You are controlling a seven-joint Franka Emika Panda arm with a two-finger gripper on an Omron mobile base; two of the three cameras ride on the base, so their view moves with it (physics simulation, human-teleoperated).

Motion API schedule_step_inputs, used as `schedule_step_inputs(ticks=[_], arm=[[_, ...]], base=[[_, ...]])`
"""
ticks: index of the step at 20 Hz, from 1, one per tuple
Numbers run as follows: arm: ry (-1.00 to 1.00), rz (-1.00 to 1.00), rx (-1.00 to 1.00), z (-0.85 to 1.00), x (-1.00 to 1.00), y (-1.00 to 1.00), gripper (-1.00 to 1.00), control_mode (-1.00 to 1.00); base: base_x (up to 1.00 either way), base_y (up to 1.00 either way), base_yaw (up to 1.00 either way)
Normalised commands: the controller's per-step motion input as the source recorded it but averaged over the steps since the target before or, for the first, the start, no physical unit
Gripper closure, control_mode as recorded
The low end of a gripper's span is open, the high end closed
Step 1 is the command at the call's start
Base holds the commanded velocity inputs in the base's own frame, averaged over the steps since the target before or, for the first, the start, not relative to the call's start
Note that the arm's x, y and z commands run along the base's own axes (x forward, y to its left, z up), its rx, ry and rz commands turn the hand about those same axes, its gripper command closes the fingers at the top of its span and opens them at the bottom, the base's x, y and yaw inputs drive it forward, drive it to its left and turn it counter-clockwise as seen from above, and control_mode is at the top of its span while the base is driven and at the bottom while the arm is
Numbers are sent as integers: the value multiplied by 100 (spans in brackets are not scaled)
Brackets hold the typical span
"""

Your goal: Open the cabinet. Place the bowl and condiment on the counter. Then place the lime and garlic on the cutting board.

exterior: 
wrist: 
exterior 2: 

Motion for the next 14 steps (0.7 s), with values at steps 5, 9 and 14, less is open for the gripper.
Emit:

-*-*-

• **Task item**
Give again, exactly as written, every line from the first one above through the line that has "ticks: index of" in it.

• **Answer box**
You are controlling a seven-joint Franka Emika Panda arm with a two-finger gripper on an Omron mobile base; two of the three cameras ride on the base, so their view moves with it (physics simulation, human-teleoperated).

Motion API schedule_step_inputs, used as `schedule_step_inputs(ticks=[_], arm=[[_, ...]], base=[[_, ...]])`
"""
ticks: index of the step at 20 Hz, from 1, one per tuple

There is no more to the exercise.